▸ **Description of the task**
Can you return the records below exactly as they stand, but only from the first line through the one with "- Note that"?

▸ **Information**

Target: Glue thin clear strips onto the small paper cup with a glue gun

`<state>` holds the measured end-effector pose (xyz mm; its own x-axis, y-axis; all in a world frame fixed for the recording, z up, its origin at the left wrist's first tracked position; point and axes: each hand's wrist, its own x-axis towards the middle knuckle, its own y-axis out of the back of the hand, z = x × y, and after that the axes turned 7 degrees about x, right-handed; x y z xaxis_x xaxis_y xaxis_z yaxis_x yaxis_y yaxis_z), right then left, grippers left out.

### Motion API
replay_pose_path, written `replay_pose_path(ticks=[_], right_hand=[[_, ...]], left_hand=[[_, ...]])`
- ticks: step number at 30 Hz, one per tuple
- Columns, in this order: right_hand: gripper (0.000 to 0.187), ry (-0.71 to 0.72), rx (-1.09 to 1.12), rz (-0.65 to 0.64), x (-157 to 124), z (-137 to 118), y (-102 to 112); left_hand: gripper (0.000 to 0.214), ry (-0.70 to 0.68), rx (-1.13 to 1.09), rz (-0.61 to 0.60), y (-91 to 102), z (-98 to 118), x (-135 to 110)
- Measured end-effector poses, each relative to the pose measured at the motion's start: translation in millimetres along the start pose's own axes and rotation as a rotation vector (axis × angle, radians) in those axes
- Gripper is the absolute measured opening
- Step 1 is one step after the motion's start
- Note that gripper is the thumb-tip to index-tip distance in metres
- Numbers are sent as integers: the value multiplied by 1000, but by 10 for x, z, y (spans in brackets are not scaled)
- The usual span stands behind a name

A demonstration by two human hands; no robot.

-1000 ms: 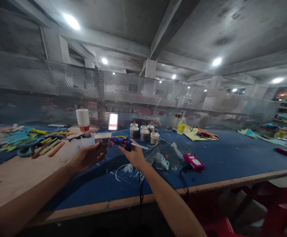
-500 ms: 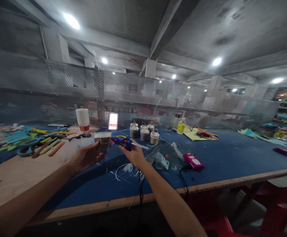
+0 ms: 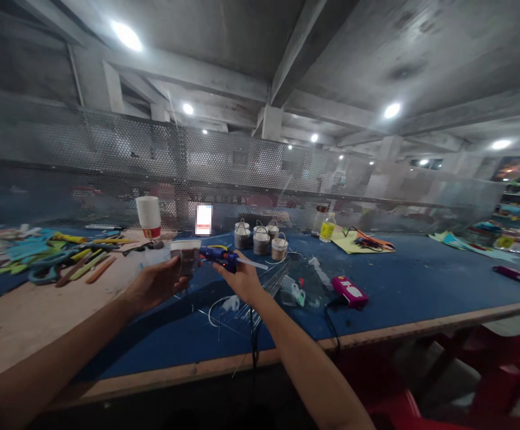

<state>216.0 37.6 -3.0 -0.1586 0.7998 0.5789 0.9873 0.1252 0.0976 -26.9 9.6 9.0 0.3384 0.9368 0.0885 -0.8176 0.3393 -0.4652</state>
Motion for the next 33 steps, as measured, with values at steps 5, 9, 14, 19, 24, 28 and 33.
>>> replay_pose_path(ticks=[5, 9, 14, 19, 24, 28, 33], right_hand=[[40, -1, -15, -3, 6, 9, 21], [39, -4, 8, -7, 0, -15, 23], [38, -9, -29, 8, 12, 22, 22], [40, -13, 14, 21, 13, -10, 1], [40, -21, 21, 0, -3, -33, 3], [41, 15, -31, 29, 3, 40, 18], [42, -31, -207, 54, 23, 116, 81]], left_hand=[[31, 7, -17, 33, -39, 31, -25], [32, 2, -24, 34, -45, 34, -35], [36, -8, -34, 30, -31, 33, -30], [37, -26, -34, 19, -40, 39, -25], [37, -23, -9, 31, -50, 34, -20], [32, -19, -8, 59, -50, 27, -11], [38, -40, -21, 70, -37, 18, 7]])
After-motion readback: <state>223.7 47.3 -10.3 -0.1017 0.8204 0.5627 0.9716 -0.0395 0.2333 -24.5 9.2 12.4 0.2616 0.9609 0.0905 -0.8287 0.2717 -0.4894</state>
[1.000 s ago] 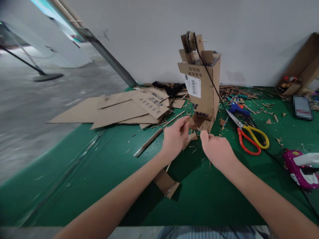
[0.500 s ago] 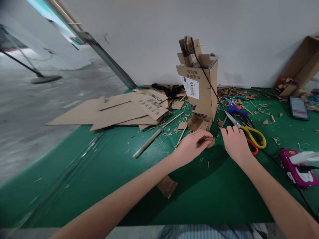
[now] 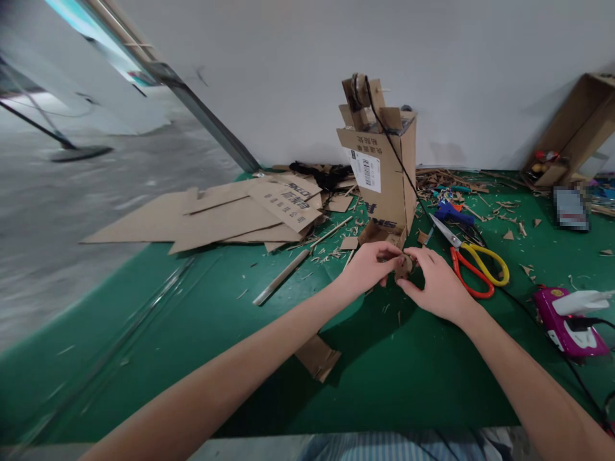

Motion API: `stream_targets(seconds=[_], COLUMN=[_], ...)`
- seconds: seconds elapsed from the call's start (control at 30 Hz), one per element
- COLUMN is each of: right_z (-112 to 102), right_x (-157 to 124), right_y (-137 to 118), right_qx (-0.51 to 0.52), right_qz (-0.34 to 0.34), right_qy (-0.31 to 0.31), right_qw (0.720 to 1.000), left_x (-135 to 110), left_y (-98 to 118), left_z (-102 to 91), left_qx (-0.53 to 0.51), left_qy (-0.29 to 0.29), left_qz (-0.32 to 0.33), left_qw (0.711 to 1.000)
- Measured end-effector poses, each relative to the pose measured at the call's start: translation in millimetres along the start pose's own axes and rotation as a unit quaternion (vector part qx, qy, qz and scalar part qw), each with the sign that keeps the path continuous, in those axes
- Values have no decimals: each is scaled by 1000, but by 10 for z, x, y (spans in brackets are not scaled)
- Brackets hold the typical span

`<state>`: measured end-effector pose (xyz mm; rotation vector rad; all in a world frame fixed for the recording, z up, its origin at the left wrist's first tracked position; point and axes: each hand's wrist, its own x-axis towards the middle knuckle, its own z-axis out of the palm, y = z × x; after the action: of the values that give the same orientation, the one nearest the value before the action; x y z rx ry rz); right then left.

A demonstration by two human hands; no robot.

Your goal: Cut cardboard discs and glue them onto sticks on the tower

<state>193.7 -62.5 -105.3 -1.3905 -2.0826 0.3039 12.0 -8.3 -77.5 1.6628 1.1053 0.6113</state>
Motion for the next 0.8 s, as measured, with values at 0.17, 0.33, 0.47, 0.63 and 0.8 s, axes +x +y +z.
stream_targets(seconds=[0.17,0.33,0.47,0.63,0.8], right_z=[68,59,45,52,68], right_x=[0,-3,-4,-15,-13], right_y=[1,-6,-51,-77,-82], right_qx=[-43,-123,-154,-168,-188], right_qz=[-41,-59,-49,-36,-32], right_qy=[10,-28,-79,-86,-72], right_qw=[998,990,984,981,979], left_x=[-49,-131,-173,-155,-93], left_y=[-20,78,62,-74,-201], left_z=[-45,-407,-651,-712,-769], left_qx=[-31,300,492,499,475], left_qy=[10,106,74,35,58], left_qz=[-23,37,-75,-125,-131], left_qw=[999,947,864,857,868])
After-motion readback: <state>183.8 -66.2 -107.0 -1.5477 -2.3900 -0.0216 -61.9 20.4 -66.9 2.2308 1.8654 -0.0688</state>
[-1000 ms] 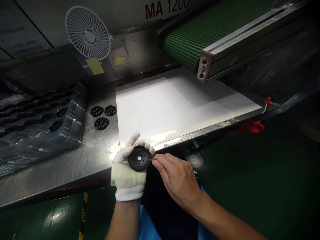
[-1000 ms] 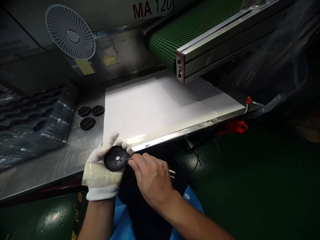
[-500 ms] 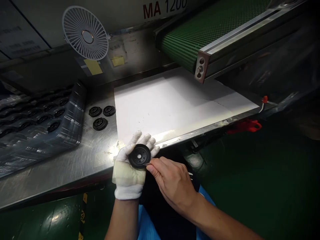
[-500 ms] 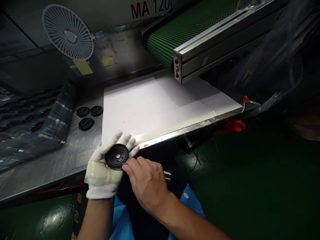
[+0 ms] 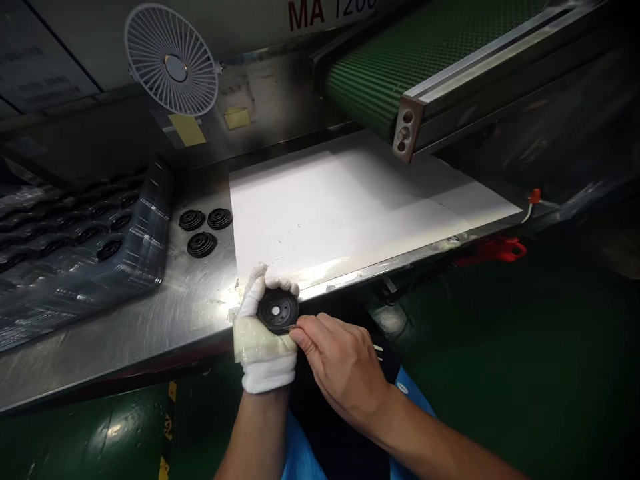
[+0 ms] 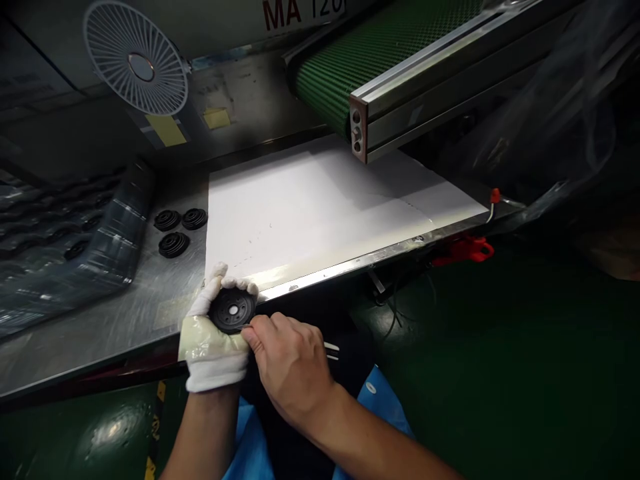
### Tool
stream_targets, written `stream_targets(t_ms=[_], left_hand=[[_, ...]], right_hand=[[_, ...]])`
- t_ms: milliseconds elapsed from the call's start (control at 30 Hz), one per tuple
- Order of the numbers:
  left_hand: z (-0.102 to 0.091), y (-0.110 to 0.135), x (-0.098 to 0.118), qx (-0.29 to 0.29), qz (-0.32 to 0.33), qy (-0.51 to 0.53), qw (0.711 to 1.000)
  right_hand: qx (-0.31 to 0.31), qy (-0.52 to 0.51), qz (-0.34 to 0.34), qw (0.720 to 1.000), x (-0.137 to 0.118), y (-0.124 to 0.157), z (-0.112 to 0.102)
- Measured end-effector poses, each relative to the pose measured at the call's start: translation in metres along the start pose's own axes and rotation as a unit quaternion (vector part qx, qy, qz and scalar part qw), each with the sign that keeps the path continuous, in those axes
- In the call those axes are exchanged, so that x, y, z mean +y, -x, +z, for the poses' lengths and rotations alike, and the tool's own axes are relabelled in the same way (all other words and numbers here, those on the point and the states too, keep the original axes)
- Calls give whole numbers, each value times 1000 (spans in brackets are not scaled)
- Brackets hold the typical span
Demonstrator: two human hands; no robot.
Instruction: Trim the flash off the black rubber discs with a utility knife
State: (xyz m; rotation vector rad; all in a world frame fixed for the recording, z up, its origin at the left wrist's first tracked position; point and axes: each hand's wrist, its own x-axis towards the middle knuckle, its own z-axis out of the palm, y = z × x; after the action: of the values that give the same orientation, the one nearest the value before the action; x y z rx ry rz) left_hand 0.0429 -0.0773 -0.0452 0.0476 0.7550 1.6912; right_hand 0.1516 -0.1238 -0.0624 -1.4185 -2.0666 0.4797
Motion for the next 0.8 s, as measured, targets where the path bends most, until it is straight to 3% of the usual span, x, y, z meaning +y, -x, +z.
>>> stream_targets(t_ms=[133,200,467,800], left_hand=[[0,3,10,-45,-120,-61,990],[1,3,13,-57,-140,-73,986],[4,1,5,-39,-60,-53,996],[-3,-3,2,-16,-12,-14,1000]], right_hand=[[-5,-11,5,1000,3,-2,-4],[-8,-24,12,1000,6,-4,-7],[7,-4,18,1000,16,-11,-17],[-3,7,13,1000,7,-6,-5]])
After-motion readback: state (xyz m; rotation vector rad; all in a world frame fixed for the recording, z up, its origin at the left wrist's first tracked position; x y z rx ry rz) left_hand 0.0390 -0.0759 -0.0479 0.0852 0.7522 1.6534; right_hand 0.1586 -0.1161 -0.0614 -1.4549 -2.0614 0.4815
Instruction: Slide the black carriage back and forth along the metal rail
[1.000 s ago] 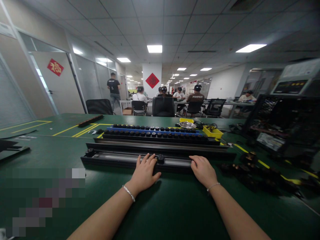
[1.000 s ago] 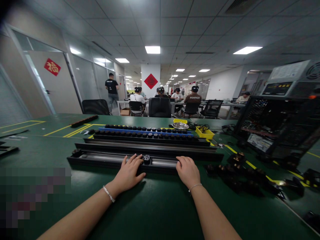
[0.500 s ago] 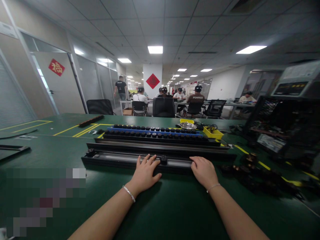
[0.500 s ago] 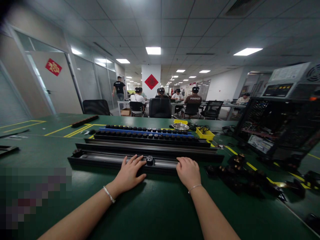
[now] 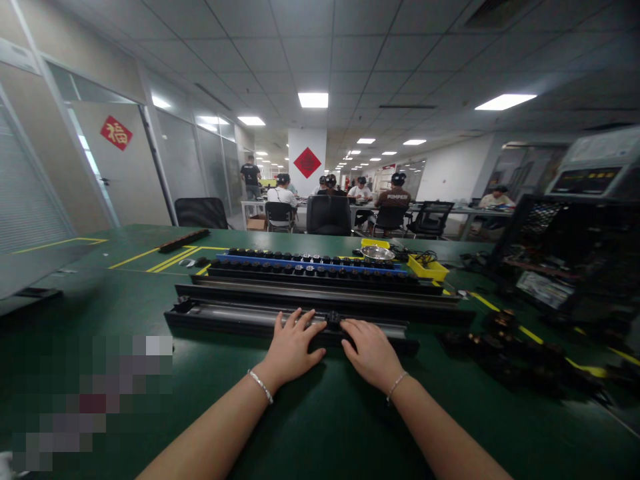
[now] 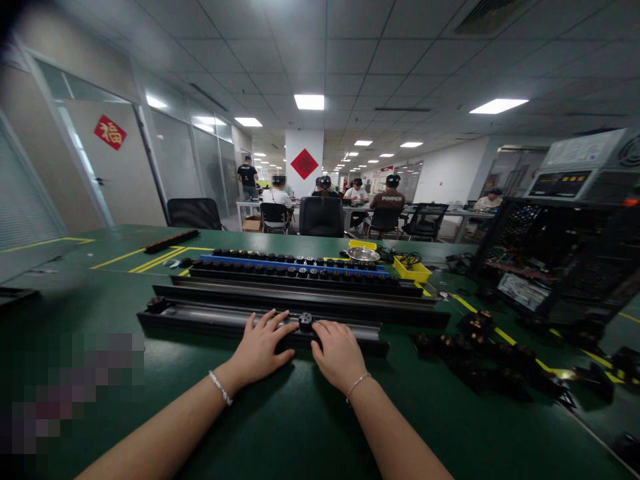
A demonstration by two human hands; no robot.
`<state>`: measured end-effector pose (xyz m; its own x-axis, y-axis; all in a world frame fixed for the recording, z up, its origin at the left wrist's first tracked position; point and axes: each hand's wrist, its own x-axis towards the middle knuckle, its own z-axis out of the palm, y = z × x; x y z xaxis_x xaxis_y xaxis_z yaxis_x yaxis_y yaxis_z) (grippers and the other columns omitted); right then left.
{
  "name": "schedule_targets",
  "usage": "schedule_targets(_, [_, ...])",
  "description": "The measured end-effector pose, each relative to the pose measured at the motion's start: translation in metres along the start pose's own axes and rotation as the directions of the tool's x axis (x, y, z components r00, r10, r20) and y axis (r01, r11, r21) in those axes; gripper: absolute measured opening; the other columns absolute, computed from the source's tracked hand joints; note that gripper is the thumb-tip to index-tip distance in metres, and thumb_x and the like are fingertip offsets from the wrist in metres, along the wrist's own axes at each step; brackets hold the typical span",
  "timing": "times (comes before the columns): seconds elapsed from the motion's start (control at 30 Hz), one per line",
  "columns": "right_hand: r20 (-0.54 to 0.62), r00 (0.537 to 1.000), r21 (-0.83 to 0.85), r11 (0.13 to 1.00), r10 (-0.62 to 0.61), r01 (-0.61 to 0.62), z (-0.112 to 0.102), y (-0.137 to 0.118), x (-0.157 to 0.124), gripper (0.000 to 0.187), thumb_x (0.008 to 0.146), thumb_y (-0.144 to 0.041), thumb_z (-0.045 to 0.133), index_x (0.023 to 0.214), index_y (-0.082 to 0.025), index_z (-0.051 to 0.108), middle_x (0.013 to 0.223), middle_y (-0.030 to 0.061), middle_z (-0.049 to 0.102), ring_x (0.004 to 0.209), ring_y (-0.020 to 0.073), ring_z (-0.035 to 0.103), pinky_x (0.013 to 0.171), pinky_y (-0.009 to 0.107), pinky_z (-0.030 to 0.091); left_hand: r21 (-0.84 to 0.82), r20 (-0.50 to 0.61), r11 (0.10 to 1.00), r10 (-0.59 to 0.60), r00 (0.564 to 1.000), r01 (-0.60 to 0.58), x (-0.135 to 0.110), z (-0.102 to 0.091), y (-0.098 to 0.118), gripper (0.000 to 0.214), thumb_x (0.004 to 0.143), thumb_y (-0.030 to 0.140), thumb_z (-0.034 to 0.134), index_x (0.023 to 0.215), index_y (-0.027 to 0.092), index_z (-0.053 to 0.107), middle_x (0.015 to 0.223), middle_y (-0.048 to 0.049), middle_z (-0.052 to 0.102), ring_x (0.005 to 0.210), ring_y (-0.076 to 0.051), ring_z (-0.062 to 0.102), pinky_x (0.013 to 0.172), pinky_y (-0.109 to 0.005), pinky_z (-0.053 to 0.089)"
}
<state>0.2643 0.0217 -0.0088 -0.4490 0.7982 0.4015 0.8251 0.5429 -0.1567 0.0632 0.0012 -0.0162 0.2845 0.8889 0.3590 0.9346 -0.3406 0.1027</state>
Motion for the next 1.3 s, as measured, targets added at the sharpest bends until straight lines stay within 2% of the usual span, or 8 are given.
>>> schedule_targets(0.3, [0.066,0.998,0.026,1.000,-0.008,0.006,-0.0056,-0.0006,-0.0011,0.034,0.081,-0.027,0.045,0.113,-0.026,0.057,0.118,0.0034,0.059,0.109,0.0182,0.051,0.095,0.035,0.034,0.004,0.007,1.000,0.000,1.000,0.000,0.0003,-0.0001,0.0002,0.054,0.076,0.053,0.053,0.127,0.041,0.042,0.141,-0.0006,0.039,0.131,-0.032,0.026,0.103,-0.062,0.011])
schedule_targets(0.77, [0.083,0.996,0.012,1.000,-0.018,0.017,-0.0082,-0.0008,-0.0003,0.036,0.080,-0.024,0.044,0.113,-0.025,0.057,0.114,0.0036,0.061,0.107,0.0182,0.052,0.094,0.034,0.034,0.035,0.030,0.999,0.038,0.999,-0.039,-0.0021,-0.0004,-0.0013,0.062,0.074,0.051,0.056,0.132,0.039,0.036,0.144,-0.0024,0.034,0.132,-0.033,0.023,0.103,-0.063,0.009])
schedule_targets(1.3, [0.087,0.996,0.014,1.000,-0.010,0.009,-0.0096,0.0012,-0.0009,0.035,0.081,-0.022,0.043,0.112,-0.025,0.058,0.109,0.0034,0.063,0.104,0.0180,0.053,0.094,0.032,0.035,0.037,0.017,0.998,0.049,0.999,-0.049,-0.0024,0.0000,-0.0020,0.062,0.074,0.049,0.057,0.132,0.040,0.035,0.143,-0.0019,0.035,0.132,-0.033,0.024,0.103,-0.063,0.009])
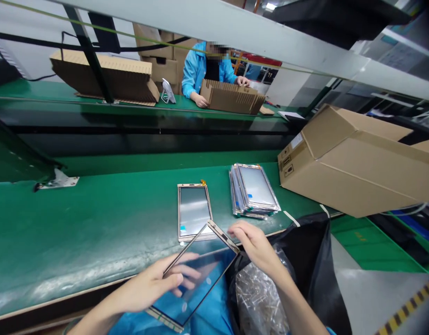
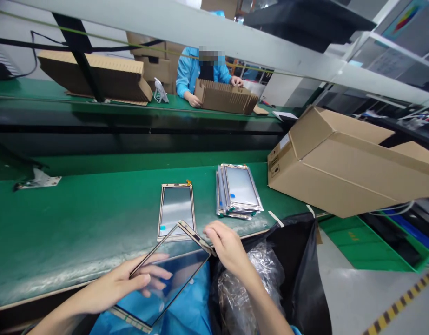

▸ **Exercise solution**
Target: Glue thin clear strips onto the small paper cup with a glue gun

`<state>` holds the measured end-effector pose (xyz mm; its own x-axis, y-axis; all in a world frame fixed for the recording, z up, its origin at the left wrist's first tracked position; point and axes: each hand's wrist, its own x-axis towards the middle knuckle, its own y-axis out of the back of the hand, z = x × y, and after that the axes turned 7 degrees about x, right-handed; x y z xaxis_x xaxis_y xaxis_z yaxis_x yaxis_y yaxis_z), right then left, grippers left out.

### Motion API
replay_pose_path, written `replay_pose_path(ticks=[_], right_hand=[[_, ...]], left_hand=[[_, ...]])`
- ticks: step number at 30 Hz, one per tuple
- Columns, in this order: right_hand: gripper (0.000 to 0.187), ry (-0.71 to 0.72), rx (-1.09 to 1.12), rz (-0.65 to 0.64), x (-157 to 124), z (-137 to 118), y (-102 to 112); left_hand: gripper (0.000 to 0.214), ry (-0.70 to 0.68), rx (-1.13 to 1.09), rz (-0.61 to 0.60), y (-91 to 102), z (-98 to 118), x (-135 to 110)
- Measured end-effector poses, each relative to the pose measured at the motion's start: translation in millimetres along the start pose's own axes and rotation as a rotation vector (axis × angle, radians) in those axes
- Gripper is the absolute measured opening
- Step 1 is one step after the motion's start
- Note that gripper is the thumb-tip to index-tip distance in metres

What was asked for in the exercise is now done.